Indexing and Retrieval¶
(More information can be found at Indexing & Retrieval.)
pyterrier_dr.FlexIndex
provides dense indexing and retrieval capabilities. Here’s how you can index
a collection of documents:
>>> from pyterrier_dr import FlexIndex, RetroMAE
>>> model = RetroMAE.msmarco_distill()
>>> index = FlexIndex('my-index.flex')
# build an indexing pipeline that first applies RetroMAE to get dense vectors, then indexes them into the FlexIndex
>>> pipeline = model >> index.indexer()
# run the indexing pipeline over a set of documents
>>> pipeline.index([
... {"docno": "1161848_2", "text": "Cutest breed of dog is a PBGV (look up on Internet) they are a little hound that looks like a shaggy terrier."},
... {"docno": "686980_0", "text": "Golden retriever has longer hair and is a little heavier."},
... {"docno": "4189224_1", "text": "The onion releases a chemical that makes your eyes water up.
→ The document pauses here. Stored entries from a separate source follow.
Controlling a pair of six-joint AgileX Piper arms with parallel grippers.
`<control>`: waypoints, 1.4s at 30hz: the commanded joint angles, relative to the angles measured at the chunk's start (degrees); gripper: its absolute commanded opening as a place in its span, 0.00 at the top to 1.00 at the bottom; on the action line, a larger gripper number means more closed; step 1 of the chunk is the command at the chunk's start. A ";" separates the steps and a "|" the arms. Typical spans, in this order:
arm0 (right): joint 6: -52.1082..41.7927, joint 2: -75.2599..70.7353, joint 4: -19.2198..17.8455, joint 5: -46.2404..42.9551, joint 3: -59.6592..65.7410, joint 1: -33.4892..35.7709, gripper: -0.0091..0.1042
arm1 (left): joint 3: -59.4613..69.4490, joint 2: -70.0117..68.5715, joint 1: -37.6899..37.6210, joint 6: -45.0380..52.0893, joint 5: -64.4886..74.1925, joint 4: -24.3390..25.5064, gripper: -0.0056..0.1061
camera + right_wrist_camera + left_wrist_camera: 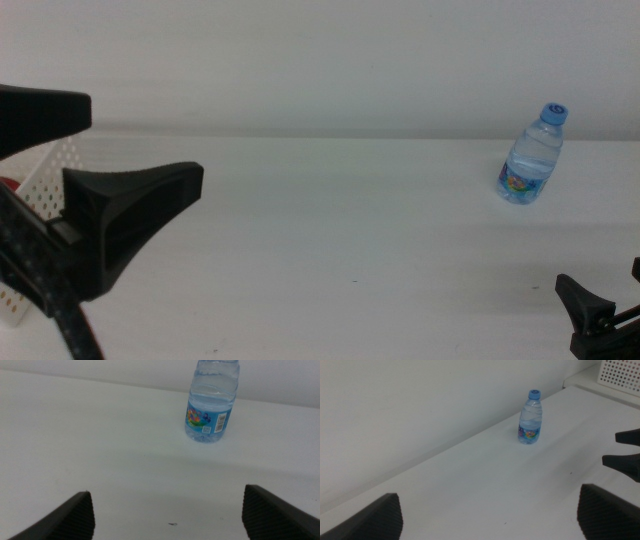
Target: Use arms to grab the bottles and put them into the dustbin to the left of the table.
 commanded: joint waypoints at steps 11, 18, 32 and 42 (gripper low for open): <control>0.67 9.16 -0.15 -11.82 -0.17 -0.23 0.22 | 0.22 -0.28 -0.43 -0.01 0.07 -0.10 0.11; -0.99 16.06 6.90 -19.59 -0.94 -5.05 0.22 | 0.22 -0.28 -0.43 -0.01 0.07 -0.10 0.11; -8.55 33.03 10.16 -19.44 -14.13 -5.96 0.22 | 0.22 -0.28 -0.43 -0.01 0.07 -0.10 0.11; -9.93 44.07 10.16 -18.98 -24.53 -5.96 0.22 | 0.22 -0.28 -0.43 -0.01 0.07 -0.10 0.11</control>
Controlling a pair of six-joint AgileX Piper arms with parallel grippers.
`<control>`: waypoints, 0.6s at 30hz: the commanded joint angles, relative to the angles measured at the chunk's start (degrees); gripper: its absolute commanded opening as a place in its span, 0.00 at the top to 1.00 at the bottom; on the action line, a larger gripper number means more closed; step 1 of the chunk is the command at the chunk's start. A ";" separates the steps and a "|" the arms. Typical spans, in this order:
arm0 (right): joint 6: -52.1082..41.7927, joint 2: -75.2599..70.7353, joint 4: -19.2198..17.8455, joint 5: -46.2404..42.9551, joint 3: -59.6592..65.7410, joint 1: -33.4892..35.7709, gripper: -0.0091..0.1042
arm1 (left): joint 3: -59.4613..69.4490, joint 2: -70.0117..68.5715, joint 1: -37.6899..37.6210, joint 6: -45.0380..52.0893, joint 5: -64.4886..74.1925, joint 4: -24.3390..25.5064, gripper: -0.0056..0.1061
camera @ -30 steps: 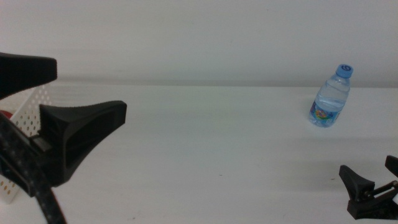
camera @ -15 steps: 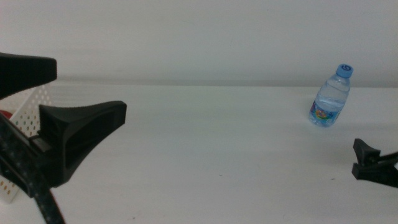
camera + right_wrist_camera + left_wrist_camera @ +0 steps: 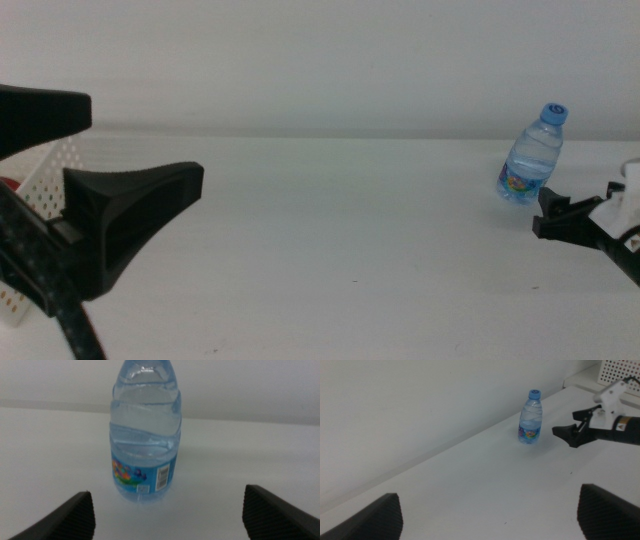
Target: Use arms to grab the bottles and put them into the dustbin to the left of the table.
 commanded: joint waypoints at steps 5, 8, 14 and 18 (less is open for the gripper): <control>-2.84 3.78 0.14 3.11 -5.40 -0.33 0.22 | 0.22 -0.28 -0.43 -0.01 0.07 -0.10 0.11; -3.02 5.18 0.14 6.25 -8.18 -0.33 0.22 | 0.22 -0.28 -0.43 -0.01 0.07 -0.10 0.11; -4.49 7.64 0.14 5.75 -10.43 -0.33 0.22 | 0.22 -0.28 -0.43 -0.01 0.07 -0.10 0.11; -4.55 9.30 0.14 5.75 -12.26 -0.23 0.22 | 0.22 -0.28 -0.43 -0.01 0.07 -0.10 0.11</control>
I mean, no way short of wearing a mask or just avoiding the sting."},
... ])
Now that the documents are indexed, you can retrieve over them:
>>> from pyterrier_dr import FlexIndex, RetroMAE
>>> model = RetroMAE.msmarco_distill()
>>> index = FlexIndex('my-index.flex')
# build a retrieval pipeline that first applies RetroMAE to encode the query, then retrieves using those vectors over the FlexIndex
>>> pipeline = model >> index.retriever()
# run the indexing pipeline over a set of documents
>>> pipeline.search('golden retrievers')
qid query docno docid score rank
0 1 golden retrievers 686980_0 1 77.125557 0
1 1 golden retrievers 1161848_2 0 61.379417 1
2 1 golden retrievers 4189224_1 2 54.269958 2
Extras¶
You can load models from the wonderful Sentence Transformers library directly using
SBertBiEncoder
.Dense indexing is the most common way to use dense models. But you can also score any pair of text using a dense model using
BiEncoder.text_scorer()
.Re-ranking can often yield better trade-offs between effectiveness and efficiency than doing dense retrieval. You can build a re-ranking pipeline with
FlexIndex.scorer()
.Dense Pseudo-Relevance Feedback (PRF) is a technique to improve the performance of a retrieval system by expanding the original query vector with the vectors from the top-ranked documents. Check out more here.